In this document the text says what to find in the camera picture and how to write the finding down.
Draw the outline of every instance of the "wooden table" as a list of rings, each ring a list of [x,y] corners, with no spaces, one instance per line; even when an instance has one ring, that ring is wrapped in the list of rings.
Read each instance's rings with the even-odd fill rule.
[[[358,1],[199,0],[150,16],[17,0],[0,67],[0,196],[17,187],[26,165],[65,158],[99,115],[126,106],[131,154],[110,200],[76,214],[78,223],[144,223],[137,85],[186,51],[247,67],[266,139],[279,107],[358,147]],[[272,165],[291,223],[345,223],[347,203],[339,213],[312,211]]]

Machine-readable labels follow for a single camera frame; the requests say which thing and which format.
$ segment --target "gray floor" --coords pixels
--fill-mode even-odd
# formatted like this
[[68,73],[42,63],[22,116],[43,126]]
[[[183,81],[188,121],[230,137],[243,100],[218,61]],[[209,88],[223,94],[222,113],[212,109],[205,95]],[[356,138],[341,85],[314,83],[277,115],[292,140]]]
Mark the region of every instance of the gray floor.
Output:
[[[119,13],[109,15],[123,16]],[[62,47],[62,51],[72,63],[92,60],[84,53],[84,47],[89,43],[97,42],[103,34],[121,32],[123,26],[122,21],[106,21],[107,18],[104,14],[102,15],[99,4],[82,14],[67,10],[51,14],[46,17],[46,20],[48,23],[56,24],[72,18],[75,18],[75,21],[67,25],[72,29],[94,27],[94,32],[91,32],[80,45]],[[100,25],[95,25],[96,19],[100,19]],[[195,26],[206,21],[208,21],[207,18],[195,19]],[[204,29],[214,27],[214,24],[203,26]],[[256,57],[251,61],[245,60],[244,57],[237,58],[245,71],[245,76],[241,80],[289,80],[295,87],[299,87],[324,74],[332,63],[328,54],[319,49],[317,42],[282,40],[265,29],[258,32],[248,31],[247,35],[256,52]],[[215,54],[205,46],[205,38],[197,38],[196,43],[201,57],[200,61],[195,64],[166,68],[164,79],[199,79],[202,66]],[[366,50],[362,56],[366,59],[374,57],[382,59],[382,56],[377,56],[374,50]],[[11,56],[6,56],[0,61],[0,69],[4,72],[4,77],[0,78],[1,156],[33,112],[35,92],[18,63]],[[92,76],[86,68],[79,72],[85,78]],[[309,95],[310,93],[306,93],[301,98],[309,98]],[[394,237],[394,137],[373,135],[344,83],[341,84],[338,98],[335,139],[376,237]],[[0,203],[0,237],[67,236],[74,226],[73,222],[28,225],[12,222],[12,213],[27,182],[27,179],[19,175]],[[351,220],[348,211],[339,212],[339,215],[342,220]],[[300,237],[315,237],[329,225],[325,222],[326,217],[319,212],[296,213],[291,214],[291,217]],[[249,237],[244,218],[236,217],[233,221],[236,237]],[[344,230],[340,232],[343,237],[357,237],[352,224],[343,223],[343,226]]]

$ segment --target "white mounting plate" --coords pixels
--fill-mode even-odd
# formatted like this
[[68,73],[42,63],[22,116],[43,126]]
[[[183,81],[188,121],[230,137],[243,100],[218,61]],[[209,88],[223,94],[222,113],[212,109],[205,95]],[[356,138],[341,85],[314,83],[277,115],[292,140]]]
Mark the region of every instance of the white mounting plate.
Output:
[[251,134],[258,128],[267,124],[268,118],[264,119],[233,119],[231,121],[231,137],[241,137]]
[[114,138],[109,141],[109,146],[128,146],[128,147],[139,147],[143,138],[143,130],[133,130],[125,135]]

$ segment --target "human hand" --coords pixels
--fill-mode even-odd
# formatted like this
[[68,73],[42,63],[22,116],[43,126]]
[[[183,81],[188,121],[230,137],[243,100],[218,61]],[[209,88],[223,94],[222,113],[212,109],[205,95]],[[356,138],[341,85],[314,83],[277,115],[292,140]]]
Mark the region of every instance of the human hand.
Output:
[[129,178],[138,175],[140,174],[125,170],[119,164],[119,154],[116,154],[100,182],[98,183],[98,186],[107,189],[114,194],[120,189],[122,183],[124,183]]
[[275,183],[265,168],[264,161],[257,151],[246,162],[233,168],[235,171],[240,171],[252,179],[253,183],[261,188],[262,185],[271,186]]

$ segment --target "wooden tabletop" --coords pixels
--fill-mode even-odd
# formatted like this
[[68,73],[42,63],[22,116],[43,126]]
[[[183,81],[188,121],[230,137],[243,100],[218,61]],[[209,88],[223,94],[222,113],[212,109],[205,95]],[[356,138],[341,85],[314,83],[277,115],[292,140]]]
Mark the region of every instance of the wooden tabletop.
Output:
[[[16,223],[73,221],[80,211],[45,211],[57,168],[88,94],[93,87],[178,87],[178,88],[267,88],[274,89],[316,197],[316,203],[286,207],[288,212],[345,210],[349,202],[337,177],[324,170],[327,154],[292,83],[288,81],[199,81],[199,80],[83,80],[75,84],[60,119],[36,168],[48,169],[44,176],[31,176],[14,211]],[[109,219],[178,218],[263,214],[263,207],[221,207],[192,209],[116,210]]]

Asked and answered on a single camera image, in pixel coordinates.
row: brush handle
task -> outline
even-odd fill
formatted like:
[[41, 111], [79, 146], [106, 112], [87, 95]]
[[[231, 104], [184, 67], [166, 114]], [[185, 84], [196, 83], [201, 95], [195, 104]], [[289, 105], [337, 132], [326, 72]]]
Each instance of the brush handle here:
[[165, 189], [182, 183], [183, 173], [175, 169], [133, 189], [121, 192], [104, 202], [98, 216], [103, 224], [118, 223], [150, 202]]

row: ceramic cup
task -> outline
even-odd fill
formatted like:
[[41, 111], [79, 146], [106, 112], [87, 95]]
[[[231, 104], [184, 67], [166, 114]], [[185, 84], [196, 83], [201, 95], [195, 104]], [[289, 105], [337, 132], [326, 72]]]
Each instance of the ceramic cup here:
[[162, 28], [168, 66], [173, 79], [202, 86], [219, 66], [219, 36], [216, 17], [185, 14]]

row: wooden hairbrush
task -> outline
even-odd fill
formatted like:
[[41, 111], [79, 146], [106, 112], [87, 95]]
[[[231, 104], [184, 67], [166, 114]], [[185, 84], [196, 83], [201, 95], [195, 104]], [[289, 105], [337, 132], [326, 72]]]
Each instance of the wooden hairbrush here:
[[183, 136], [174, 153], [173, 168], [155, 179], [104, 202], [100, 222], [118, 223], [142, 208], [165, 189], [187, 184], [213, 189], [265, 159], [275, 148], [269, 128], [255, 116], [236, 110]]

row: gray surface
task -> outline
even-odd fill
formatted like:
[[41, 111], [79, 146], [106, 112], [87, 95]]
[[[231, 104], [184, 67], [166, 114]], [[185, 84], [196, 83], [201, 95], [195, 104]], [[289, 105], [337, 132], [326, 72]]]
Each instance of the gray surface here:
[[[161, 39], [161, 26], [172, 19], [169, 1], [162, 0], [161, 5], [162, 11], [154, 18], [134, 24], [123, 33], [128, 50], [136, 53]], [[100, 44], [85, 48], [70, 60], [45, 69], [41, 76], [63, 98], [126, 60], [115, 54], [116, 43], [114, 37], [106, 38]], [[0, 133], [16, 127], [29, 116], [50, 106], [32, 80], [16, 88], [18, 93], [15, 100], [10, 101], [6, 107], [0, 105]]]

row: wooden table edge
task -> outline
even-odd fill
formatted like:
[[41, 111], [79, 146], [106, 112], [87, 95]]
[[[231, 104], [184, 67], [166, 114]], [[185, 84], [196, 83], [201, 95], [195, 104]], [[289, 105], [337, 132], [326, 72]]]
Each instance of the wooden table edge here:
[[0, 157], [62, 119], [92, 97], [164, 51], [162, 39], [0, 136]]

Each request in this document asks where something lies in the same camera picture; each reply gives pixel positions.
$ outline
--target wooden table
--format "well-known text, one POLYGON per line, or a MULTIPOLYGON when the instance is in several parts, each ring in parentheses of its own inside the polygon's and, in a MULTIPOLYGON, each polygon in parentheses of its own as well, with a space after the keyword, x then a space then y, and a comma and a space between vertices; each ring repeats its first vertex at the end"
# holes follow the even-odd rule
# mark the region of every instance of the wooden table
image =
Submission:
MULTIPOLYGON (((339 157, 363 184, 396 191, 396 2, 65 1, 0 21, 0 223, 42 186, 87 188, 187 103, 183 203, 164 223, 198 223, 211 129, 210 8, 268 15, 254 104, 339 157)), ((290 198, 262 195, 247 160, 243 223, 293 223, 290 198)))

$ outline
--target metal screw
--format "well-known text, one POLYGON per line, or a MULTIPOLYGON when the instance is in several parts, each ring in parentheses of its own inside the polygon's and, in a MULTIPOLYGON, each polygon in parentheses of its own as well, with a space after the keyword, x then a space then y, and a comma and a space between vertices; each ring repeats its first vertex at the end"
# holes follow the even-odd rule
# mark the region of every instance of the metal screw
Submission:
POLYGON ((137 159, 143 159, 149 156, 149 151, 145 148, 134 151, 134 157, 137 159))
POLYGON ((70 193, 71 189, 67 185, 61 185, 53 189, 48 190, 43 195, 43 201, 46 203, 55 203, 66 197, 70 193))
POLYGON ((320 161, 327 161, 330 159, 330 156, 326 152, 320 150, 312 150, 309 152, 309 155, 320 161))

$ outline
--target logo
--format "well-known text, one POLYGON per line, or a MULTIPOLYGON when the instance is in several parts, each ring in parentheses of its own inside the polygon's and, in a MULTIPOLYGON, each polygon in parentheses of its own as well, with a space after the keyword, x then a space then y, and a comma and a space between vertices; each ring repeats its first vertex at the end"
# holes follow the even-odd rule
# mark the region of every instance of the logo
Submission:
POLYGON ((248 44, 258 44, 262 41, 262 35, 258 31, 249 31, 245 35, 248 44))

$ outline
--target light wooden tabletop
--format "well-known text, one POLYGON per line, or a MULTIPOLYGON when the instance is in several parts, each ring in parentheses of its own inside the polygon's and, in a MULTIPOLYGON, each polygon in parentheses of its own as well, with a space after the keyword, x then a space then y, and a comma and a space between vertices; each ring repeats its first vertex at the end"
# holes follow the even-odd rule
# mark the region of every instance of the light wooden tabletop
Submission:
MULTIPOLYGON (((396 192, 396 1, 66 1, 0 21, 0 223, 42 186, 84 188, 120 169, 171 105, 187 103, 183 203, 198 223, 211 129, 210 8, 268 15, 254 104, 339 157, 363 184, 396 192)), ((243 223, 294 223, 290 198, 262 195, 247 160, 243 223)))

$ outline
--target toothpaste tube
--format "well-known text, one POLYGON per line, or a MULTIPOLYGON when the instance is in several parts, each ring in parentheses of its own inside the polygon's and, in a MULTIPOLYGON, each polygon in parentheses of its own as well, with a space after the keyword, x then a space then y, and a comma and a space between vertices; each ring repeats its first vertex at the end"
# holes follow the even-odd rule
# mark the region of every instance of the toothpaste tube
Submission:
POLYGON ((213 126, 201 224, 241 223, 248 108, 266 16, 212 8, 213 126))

### [Exercise brief]
Every line of the entries above that includes "target" should be copied.

### [Exercise output]
$ segment --target "gray floor" --coords pixels
$ segment --target "white mounting plate" --coords pixels
$ segment --target "human hand" --coords pixels
$ segment --target "wooden tabletop" --coords pixels
--target wooden table
--target metal screw
--target logo
--target light wooden tabletop
--target toothpaste tube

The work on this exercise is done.